Estos conflictos, que muchas personas atraviesan en algún momento de su vida, están en la raíz de gran parte del malestar psicológico que experimentamos todos. Esas valoraciones pesimistas sobre nosotros mismos no solo generan insatisfacción, sino que suelen limitar nuestro crecimiento al centrar nuestra vida en metas poco ambiciosas, explica el sitio Psicología y Mente.

En base a un artículo escrito por Arturo Torres, licenciado en Sociología por la Universitat Autónoma de Barcelona y graduado en Psicología por la Universitat de Barcelona, vamos a analizar los cuatro problemas más comunes que se plantean respecto a la autoestima y formas para dejar ser nuestro propio enemigo.

Entender la autoestima implica comprender el autoconcepto o autoimagen: ese conjunto de ideas y adjetivos que definen nuestro "Yo". Cuando esa imagen está cargada de emociones negativas como la ansiedad o el asco, surgen conflictos que debemos aprender a gestionar, dice Torres.

Los complejos por falta de talento

Muchas personas sufren al creer que no tienen el talento necesario para destacarse en áreas que le resultan interesantes o importantes para su vida.

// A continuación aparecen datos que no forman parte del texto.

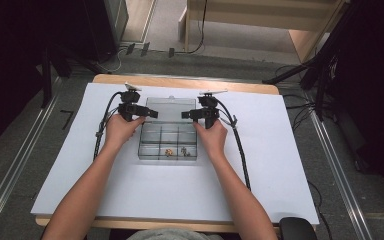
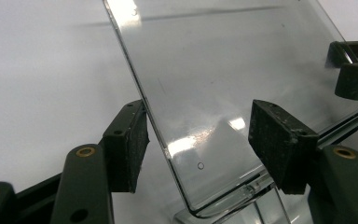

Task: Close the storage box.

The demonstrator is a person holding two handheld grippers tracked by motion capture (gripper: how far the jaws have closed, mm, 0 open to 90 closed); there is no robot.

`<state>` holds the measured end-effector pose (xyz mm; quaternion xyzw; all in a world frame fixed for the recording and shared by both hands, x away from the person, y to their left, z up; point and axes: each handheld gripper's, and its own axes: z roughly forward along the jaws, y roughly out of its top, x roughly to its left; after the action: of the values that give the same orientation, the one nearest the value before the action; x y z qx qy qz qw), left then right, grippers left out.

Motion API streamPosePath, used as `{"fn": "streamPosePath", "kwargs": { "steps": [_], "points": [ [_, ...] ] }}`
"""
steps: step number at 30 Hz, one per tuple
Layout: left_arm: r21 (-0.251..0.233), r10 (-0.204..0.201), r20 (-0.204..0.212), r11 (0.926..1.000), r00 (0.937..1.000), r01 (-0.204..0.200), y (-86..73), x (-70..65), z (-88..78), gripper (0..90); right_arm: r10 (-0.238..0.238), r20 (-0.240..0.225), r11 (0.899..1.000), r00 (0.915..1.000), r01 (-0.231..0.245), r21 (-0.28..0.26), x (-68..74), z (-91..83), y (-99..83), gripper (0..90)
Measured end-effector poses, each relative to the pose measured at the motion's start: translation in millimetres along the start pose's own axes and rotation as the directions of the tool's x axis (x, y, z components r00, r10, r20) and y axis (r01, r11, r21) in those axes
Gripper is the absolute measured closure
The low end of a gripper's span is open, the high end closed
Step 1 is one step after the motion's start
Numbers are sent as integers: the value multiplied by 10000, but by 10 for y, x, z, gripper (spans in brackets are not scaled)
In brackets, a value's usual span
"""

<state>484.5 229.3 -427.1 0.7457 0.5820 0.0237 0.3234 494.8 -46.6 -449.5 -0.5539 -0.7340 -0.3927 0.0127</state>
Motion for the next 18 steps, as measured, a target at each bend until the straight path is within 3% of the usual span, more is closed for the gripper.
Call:
{"fn": "streamPosePath", "kwargs": {
  "steps": [9,18],
  "points": [
    [-835,356,204,9959,9992,-338,15,-28,-172,444,-486,33,9984,9988,487,-301,82,-181,79,422],
    [-1380,913,117,9864,9958,-888,0,-65,-336,549,-993,185,9941,9949,1001,-428,131,-368,92,562]
  ]
}}
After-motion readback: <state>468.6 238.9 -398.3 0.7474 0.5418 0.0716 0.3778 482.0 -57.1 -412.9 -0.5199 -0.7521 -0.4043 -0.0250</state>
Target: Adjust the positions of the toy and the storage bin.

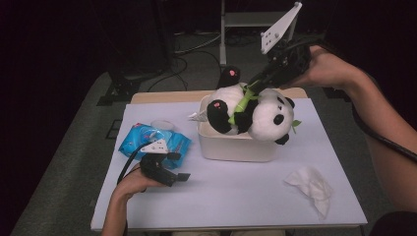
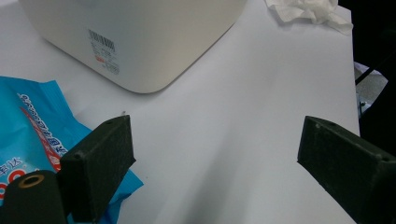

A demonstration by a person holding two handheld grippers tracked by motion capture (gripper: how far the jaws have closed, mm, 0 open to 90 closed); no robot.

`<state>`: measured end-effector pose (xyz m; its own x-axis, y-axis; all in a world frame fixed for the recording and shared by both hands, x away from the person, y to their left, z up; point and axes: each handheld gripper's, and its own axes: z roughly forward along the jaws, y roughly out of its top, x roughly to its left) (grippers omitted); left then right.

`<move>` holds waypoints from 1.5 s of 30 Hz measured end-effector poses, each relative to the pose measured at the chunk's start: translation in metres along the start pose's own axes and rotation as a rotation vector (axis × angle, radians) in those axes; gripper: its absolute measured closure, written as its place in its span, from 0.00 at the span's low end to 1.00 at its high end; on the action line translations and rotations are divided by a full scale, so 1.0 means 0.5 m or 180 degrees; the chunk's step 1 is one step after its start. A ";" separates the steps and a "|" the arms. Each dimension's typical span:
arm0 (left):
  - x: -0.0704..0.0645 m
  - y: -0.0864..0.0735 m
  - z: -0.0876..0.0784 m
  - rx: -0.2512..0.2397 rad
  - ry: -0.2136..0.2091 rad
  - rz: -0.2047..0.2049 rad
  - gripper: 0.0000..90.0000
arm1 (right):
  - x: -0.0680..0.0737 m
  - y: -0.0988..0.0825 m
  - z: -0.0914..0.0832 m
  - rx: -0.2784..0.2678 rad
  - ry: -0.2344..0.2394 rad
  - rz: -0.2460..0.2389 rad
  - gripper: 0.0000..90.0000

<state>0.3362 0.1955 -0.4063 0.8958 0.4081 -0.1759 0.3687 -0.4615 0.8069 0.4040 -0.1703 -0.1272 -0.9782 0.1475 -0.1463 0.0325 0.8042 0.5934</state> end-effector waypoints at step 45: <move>-0.003 0.001 -0.017 -0.0032 0.0024 0.0042 0.11 | -0.122 -0.049 0.181 0.0098 0.0313 0.0283 0.85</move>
<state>0.3328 0.2015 -0.4008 0.8988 0.4078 -0.1609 0.3542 -0.4590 0.8148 0.4816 -0.1471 -0.2044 -0.9865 0.1631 -0.0150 0.1249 0.8081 0.5757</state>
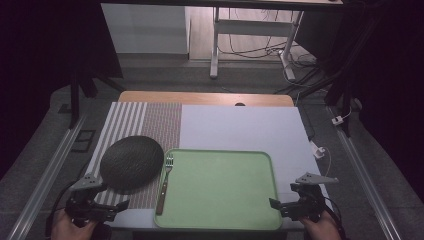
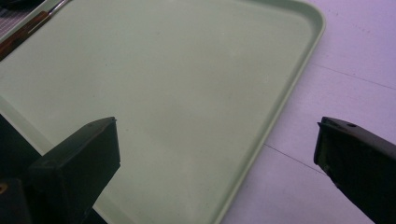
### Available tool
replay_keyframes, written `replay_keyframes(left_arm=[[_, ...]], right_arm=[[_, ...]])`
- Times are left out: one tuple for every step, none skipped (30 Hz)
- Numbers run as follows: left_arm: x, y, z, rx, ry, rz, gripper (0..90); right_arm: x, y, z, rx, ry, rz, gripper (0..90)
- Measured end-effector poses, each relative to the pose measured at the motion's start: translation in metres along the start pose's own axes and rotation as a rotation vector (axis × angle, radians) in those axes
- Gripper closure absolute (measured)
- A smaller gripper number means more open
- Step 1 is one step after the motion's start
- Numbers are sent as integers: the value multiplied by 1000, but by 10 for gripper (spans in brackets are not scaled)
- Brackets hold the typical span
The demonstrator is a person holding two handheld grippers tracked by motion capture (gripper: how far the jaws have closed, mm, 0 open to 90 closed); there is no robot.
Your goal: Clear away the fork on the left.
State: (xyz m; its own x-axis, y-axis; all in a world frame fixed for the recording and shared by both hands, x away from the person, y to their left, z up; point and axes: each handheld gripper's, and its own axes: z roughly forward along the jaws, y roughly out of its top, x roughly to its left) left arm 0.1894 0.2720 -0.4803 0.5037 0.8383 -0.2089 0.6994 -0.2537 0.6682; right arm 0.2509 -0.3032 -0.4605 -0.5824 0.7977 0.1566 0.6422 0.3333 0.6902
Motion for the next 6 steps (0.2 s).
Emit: replay_keyframes(left_arm=[[0,0,0,6,1,0,0],[-1,0,0,12,4,1,0],[-1,0,1,15,4,1,0],[0,0,1,17,2,2,0],[0,0,1,19,0,0,0],[0,0,1,20,-4,-3,0]], right_arm=[[0,0,0,1,-2,-1,3],[0,0,0,1,-2,-1,3],[0,0,0,1,-1,-1,3],[0,0,0,1,-1,-1,3],[0,0,0,1,-1,-2,3],[0,0,0,2,-1,-2,3]])
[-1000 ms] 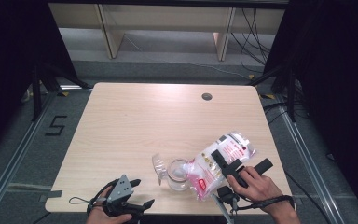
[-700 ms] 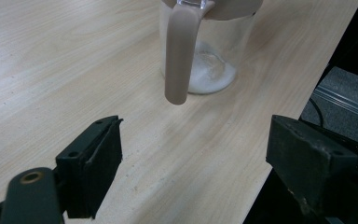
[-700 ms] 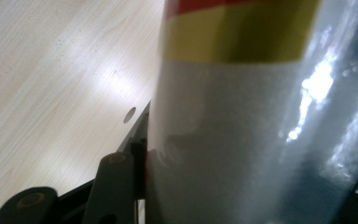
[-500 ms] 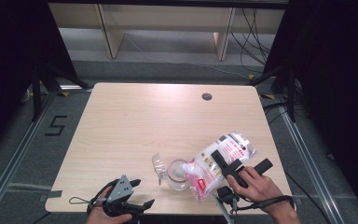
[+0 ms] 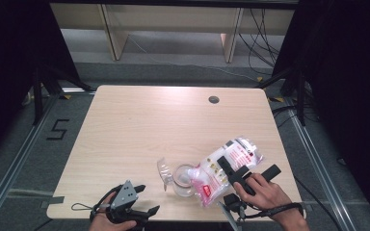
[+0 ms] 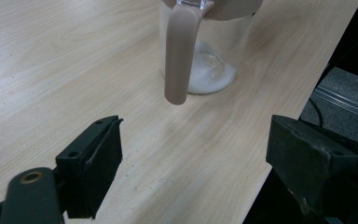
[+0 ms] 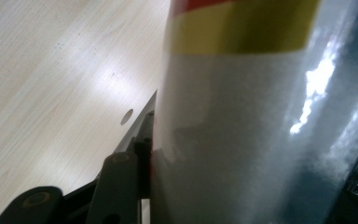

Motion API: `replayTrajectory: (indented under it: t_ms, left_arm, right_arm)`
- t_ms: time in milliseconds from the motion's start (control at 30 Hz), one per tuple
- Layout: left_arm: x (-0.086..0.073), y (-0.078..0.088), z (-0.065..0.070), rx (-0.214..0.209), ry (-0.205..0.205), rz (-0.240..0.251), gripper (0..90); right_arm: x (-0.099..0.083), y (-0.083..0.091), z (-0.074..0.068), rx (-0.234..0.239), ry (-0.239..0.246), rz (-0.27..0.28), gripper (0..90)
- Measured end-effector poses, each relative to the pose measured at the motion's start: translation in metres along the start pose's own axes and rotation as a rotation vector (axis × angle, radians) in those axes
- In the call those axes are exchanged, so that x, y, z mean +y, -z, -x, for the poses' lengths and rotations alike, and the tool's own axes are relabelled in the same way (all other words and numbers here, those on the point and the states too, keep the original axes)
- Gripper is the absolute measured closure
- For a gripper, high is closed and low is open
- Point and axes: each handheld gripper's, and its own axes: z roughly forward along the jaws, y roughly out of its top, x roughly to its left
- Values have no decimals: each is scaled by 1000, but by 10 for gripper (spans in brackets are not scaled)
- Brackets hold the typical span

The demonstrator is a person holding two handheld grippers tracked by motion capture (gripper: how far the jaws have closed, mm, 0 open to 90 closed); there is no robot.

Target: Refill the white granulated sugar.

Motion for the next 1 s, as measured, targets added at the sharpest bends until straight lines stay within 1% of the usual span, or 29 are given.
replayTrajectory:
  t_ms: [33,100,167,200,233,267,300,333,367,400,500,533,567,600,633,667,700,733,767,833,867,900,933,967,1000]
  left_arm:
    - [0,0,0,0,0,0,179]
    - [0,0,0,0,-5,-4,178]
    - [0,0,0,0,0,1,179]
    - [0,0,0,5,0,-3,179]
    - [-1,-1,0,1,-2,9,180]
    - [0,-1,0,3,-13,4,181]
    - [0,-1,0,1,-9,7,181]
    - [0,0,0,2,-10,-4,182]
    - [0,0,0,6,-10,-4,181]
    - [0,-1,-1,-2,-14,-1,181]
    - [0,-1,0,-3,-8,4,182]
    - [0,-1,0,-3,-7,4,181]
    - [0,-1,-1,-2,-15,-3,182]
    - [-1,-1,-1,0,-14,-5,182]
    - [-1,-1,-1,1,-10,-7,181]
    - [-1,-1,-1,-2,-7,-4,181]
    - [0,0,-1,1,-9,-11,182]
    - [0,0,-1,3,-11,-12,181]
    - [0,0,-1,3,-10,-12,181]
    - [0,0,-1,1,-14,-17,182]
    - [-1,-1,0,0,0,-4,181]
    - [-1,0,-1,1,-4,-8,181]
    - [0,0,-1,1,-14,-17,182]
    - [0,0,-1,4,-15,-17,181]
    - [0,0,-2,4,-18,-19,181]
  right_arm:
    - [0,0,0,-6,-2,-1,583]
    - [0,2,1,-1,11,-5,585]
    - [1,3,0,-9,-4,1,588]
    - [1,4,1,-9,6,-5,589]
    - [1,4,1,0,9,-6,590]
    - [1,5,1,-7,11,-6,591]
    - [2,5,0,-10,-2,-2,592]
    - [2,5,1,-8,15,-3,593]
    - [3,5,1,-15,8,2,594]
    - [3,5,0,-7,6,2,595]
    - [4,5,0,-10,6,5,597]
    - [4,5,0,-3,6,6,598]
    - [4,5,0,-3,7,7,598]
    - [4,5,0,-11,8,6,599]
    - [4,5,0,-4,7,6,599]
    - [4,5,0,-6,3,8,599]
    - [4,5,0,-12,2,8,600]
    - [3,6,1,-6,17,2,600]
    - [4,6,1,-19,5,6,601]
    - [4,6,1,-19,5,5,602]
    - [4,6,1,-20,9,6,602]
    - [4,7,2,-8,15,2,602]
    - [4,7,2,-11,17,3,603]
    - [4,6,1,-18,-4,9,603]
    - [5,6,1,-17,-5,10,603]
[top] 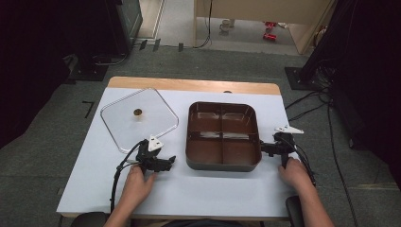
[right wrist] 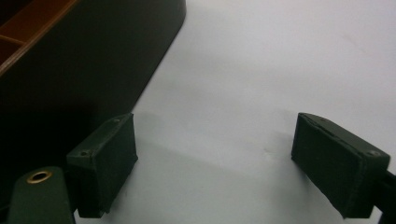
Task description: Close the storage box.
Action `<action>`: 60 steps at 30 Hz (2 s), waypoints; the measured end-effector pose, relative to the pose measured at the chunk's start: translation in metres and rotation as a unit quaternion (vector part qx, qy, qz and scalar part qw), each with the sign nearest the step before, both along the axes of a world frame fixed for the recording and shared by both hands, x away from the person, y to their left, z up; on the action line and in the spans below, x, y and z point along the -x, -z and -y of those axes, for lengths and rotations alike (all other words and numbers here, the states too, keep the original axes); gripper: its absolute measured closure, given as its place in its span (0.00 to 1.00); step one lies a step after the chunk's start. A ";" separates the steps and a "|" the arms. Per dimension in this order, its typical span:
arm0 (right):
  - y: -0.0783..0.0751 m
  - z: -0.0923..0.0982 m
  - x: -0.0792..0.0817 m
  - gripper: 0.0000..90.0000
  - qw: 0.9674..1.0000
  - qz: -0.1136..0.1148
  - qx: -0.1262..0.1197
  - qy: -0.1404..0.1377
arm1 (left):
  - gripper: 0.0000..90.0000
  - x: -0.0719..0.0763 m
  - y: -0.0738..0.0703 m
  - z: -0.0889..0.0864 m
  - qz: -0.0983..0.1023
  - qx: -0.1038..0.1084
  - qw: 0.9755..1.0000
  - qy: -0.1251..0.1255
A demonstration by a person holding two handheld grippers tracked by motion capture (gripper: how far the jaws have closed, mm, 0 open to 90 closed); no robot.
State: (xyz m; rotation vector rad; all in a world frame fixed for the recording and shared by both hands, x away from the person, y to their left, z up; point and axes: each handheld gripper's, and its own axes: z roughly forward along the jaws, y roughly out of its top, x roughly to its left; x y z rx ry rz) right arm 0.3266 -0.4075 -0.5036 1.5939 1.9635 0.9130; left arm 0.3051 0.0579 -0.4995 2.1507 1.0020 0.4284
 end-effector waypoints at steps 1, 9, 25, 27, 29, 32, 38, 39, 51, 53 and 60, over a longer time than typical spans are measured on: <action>0.000 0.000 0.000 0.15 1.000 0.000 0.000 0.000 | 0.14 0.000 0.000 0.000 0.000 0.000 1.000 0.000; 0.000 0.000 0.000 0.15 1.000 0.000 0.001 0.000 | 0.14 0.000 0.000 0.000 0.001 -0.001 1.000 0.000; 0.000 0.000 0.000 0.16 1.000 0.000 0.001 0.001 | 0.14 0.000 0.000 0.000 0.001 0.000 1.000 -0.001; 0.000 0.000 0.000 0.16 1.000 0.000 0.001 0.001 | 0.14 0.000 0.000 0.000 0.001 -0.001 1.000 -0.001; 0.000 0.000 0.000 0.16 1.000 0.000 0.002 0.001 | 0.14 0.000 0.000 0.000 0.001 -0.001 1.000 -0.001; 0.000 -0.001 0.000 0.16 1.000 0.000 0.003 0.001 | 0.14 0.000 0.000 0.000 0.001 0.000 1.000 -0.001; 0.000 -0.001 0.000 0.16 1.000 0.000 0.003 0.001 | 0.14 0.000 0.000 0.000 0.001 -0.001 1.000 -0.001; 0.000 -0.001 0.000 0.16 1.000 0.000 0.003 0.001 | 0.14 0.000 0.000 0.000 0.001 -0.001 1.000 -0.001; 0.000 -0.001 0.000 0.16 1.000 0.000 0.004 0.001 | 0.17 -0.005 -0.008 0.005 -0.029 -0.024 0.999 -0.001; 0.000 -0.001 0.000 0.16 1.000 0.000 0.004 0.001 | 0.18 -0.006 -0.009 0.004 -0.034 -0.027 0.999 0.002; 0.000 -0.001 0.000 0.16 1.000 0.000 0.004 0.001 | 0.28 -0.006 -0.014 0.003 -0.047 -0.039 0.998 0.015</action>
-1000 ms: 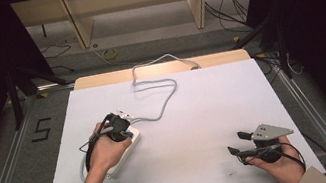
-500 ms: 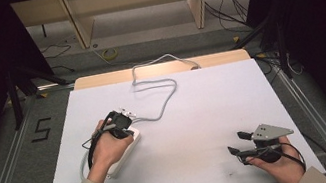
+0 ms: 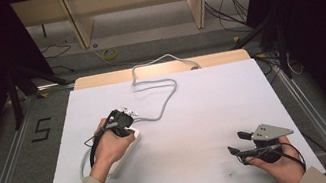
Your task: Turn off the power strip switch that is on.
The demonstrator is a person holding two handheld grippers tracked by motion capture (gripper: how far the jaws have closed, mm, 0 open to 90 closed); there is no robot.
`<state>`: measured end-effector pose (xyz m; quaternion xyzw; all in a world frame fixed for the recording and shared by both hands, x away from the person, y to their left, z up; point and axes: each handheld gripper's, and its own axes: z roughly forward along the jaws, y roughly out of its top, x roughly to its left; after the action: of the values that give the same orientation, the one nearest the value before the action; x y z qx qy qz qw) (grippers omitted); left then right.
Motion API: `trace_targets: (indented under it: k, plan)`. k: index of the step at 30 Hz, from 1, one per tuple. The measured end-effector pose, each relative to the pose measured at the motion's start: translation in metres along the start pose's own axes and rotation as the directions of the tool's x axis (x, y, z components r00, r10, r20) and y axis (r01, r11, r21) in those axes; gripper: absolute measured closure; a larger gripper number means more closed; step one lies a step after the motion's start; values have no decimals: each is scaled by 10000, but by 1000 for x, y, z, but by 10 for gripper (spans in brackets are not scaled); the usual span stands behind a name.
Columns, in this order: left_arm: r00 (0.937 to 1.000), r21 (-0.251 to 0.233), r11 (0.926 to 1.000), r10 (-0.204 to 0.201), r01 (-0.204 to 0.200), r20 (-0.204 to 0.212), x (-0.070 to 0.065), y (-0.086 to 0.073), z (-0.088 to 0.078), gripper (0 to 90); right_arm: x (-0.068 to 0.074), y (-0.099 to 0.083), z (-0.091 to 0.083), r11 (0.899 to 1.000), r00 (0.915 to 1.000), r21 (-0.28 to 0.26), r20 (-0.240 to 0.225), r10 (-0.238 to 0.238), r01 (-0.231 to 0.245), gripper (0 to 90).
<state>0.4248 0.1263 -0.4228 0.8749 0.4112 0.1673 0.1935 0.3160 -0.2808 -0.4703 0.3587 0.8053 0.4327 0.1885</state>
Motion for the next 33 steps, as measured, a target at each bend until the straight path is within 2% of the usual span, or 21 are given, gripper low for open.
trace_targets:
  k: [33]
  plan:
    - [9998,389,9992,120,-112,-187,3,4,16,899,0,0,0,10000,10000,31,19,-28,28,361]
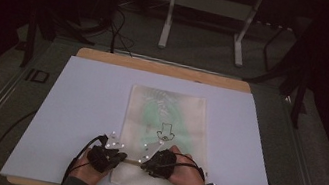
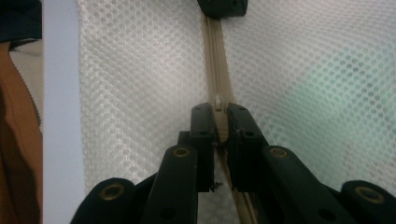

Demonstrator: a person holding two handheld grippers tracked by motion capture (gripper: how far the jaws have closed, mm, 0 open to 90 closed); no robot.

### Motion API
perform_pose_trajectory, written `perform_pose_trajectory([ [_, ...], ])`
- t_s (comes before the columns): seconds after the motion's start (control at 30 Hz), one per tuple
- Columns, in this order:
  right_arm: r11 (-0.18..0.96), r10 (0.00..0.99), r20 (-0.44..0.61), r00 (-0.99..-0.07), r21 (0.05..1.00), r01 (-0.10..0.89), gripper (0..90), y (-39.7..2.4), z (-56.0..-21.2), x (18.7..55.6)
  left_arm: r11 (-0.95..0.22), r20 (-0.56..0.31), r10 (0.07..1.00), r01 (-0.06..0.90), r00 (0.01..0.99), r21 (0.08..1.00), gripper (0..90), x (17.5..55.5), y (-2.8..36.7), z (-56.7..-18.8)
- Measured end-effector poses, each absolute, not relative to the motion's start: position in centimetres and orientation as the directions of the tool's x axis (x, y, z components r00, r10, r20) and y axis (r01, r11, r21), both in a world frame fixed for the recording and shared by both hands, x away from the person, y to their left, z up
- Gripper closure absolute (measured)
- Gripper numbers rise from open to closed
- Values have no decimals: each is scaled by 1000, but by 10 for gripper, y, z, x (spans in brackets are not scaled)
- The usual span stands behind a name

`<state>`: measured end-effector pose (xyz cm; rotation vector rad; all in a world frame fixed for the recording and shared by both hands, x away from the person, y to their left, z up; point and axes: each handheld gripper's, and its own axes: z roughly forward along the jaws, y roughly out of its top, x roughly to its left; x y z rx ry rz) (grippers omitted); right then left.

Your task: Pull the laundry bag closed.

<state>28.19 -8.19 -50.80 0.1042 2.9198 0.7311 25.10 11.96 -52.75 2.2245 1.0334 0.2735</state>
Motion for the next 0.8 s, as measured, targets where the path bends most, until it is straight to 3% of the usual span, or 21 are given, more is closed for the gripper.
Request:
perform_pose_trajectory([
  [0.8, 892, 104, -99, -990, 449, 49, 822, -100, -506, 284, -467, -83, 742, 602, 666, 648, 894, 251, 120, -528],
])
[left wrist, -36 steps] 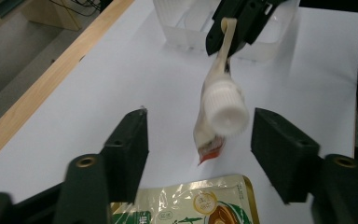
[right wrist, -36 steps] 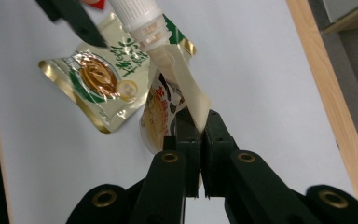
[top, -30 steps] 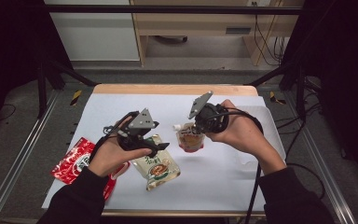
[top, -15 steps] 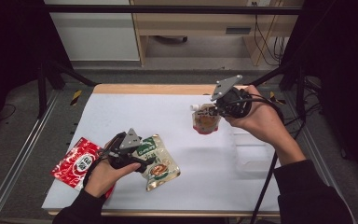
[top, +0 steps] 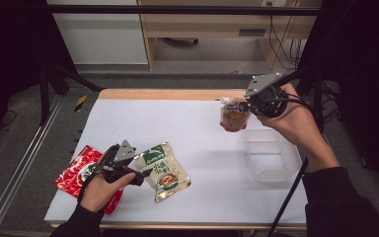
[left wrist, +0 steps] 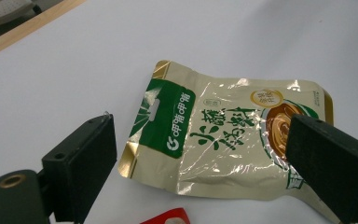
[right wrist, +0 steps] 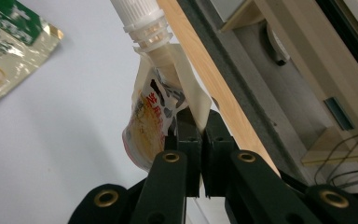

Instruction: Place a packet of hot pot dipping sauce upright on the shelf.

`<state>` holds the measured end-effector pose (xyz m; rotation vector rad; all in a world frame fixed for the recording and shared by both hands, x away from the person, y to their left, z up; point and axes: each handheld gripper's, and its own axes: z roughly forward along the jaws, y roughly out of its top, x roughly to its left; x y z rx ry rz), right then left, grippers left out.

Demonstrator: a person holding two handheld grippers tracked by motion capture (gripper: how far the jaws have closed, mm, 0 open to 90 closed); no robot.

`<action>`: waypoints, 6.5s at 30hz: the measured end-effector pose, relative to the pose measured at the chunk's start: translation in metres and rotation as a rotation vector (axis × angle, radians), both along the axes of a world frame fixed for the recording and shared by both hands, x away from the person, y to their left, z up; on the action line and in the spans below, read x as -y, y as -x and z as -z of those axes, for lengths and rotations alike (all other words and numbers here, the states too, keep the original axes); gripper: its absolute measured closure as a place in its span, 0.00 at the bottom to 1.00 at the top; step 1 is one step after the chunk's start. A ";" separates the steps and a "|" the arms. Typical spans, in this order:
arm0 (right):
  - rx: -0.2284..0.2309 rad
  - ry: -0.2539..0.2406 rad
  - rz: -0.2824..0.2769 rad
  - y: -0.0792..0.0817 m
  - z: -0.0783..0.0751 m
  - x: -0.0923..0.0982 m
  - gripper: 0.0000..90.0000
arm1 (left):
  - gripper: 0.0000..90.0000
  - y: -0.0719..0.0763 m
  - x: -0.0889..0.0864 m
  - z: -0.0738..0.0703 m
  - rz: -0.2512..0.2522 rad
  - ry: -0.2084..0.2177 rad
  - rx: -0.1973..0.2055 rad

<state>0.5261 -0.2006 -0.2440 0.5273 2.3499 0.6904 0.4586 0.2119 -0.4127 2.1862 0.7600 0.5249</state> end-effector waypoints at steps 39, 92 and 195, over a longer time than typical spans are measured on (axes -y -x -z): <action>0.025 0.002 0.143 -0.058 0.051 0.092 0.98 | 0.09 0.002 -0.036 0.017 -0.082 0.024 -0.009; -0.126 -0.080 0.246 -0.070 0.107 0.099 0.60 | 0.09 0.000 -0.036 0.022 -0.080 0.022 -0.031; -0.109 -0.277 0.110 0.068 0.203 -0.110 0.27 | 0.19 -0.045 -0.016 0.043 -0.037 -0.045 -0.144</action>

Esta percepción genera tristeza y la sensación de que se está desaprovechando el tiempo en esfuerzos que jamás darán frutos.

Pero “hay que tener en cuenta que el talento es, simplemente, el fruto de esforzarse mucho durante mucho tiempo, y que el hecho de no progresar en algo acostumbra a ser indicativo de que, simplemente, esa tarea no motiva lo suficiente”, explica Torres.

La clave está en hacer una “reestructuración cognitiva para cambiar esta creencia limitante”.

La comparación constante

Siempre fue un problema, pero en la era de las redes sociales y los filtros, la obsesión por compararse con los demás es un problema grave. Quienes lo sufren terminan encontrando siempre ejemplos de personas que parecen superiores en todos los sentidos.

Sin embargo, la información que tenemos sobre otros siempre es insuficiente y sesgada para emitir juicios con fundamento. Esa es una de las claves a recordar: los demás muestran lo que quieren mostrar y no lo que no quieren que veamos.

Hay que reconocer que solo se ve una parte de la realidad ajena. Gestionar este problema implica entender que esas comparaciones carecen de base real y trabajar para evitar que estos pensamientos recurrentes dominen tu autoconcepto.

Sentimientos de culpa

Culparse por errores del pasado, ya sea por acción u omisión, es otra costumbre que tenemos los seres humanos y que, invariablemente, nos genera malestar. Incluso, a veces ese sentimiento de culpa se enquista y la vida se vive y se ve a través de ese cristal.

Torres afirma que, cuando se intenta compensar la situación o aprender del error para no repetirlo, ya se está solucionando el problema de autoestima de forma activa. La clave es gestionar el autoconcepto de una forma en la que el error se convierta en una herramienta de ajuste y no en una carga eterna.

Creerse las maldades ajenas

La crueldad ajena puede infiltrarse en el modo en que pensamos sobre nosotros mismos. Las víctimas de maltrato o bullying a menudo creen merecer lo que les ocurre porque las señales externas negativas se multiplican en su círculo social.

Es vital ser conscientes de que las opiniones o dichos de los demás no definen nuestra identidad. Aunque suene a cliché, es la forma de enfrentar esos aguijones que se suelen sufrir a lo largo de la vida.